News Photo by Mike Gonzalez MyMichigan Medical Center Alpena nurse Amy Fettes looks at her computer at an office desk at the hospital last week.

ALPENA — The state wants to help Michigan’s providers of health care and social services work better together by more easily sharing information and resources.

The Michigan Department of Health and Human Services recently made public a list of 33 recommendations crafted by the department’s Community Information Exchange Task Force, which began meeting monthly in August 2022.

Among the recommendations:

∫ The state should develop standards for providers to share data “at a statewide scale.”

∫ The state should develop a uniform directory of resources “as a public good.”

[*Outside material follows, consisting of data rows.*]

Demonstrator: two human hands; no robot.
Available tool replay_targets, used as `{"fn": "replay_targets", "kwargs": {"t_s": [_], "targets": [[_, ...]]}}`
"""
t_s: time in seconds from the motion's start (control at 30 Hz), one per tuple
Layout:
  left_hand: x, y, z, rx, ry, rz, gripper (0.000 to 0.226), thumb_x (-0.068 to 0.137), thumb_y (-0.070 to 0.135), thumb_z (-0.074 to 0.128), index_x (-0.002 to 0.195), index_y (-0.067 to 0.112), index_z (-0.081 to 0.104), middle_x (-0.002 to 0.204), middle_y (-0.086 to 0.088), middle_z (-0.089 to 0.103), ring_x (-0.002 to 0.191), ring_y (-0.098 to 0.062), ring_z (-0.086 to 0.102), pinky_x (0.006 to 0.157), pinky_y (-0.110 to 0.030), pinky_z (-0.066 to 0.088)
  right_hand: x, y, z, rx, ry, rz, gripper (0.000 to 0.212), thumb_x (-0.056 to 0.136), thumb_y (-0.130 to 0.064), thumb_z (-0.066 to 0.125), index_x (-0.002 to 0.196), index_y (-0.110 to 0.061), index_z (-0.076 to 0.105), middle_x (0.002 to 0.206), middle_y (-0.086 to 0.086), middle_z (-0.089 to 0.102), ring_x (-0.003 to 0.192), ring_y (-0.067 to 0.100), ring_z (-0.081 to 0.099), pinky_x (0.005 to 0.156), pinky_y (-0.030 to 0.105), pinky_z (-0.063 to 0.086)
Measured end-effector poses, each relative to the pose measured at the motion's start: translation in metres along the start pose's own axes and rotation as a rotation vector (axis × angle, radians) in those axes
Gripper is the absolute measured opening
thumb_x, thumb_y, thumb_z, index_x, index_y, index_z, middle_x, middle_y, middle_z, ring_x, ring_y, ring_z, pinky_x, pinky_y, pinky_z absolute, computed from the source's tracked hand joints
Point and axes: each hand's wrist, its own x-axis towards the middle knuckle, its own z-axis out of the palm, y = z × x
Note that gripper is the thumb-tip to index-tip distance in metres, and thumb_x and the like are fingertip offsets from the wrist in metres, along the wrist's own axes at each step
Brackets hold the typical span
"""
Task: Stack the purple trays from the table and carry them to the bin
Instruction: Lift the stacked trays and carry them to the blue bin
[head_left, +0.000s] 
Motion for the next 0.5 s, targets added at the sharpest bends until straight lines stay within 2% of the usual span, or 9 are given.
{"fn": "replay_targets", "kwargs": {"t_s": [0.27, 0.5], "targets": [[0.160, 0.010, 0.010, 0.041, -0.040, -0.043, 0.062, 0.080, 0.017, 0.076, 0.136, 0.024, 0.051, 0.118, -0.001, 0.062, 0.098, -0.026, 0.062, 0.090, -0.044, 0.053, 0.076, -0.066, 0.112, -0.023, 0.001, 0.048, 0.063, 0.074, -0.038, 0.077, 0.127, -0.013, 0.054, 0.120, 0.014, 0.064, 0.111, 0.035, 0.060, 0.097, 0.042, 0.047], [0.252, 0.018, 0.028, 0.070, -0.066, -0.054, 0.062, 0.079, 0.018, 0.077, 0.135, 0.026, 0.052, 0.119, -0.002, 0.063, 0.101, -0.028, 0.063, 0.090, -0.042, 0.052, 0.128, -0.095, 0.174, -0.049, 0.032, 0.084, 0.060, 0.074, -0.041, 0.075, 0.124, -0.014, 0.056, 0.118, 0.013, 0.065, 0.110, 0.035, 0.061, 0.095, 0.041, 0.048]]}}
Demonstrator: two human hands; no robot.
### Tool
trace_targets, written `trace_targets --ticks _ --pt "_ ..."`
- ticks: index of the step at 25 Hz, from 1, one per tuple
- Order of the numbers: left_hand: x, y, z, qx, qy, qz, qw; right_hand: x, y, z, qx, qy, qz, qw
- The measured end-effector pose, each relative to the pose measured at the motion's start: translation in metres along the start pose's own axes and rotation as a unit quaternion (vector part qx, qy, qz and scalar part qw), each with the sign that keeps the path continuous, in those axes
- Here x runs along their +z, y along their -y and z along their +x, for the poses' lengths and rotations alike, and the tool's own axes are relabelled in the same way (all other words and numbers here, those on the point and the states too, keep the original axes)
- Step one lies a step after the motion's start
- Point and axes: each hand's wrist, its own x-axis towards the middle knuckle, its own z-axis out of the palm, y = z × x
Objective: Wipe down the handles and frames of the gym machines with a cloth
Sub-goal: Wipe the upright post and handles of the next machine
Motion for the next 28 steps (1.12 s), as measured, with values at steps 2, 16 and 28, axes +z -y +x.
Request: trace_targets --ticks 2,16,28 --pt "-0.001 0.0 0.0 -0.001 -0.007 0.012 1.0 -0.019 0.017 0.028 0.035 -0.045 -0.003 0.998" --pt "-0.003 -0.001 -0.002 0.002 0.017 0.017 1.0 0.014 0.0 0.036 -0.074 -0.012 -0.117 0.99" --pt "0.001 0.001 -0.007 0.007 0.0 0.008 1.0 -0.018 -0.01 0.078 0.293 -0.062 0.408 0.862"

∫ The state should develop a uniform way for providers to collect data, with clients’ consent, “about clients’ social needs, risks, service-related activities and results.”

The task force’s report, finalized in August, says the state should “leverage a variety of financing mechanisms” to accomplish its goals, “including the capacity to provide more social services.”

Within the next year, DHHS aims to launch “mini-toolkits” that include webinars and other resources to help organizations and providers implement the task force’s recommendations.

“The goal of CIE is to ensure residents can get social needs, like housing, food and childcare met quickly and efficiently,” Chelsea Wuth, a spokeswoman for DHHS, said in an email to The News. “By sharing data efficiently between social service providers, health care providers and payers MDHHS can connect residents quickly to the resources they need.”

DHHS has also planned projects to help health organizations build shared databases, which would help those organizations do things like identify shared patients.

The task force is part of DHHS’s Michigan’s Roadmap to Healthy Communities initiative, which aims to build stronger and healthier communities by 2024 by focusing on and promoting health equity, housing stability, and food security for everyone in the state.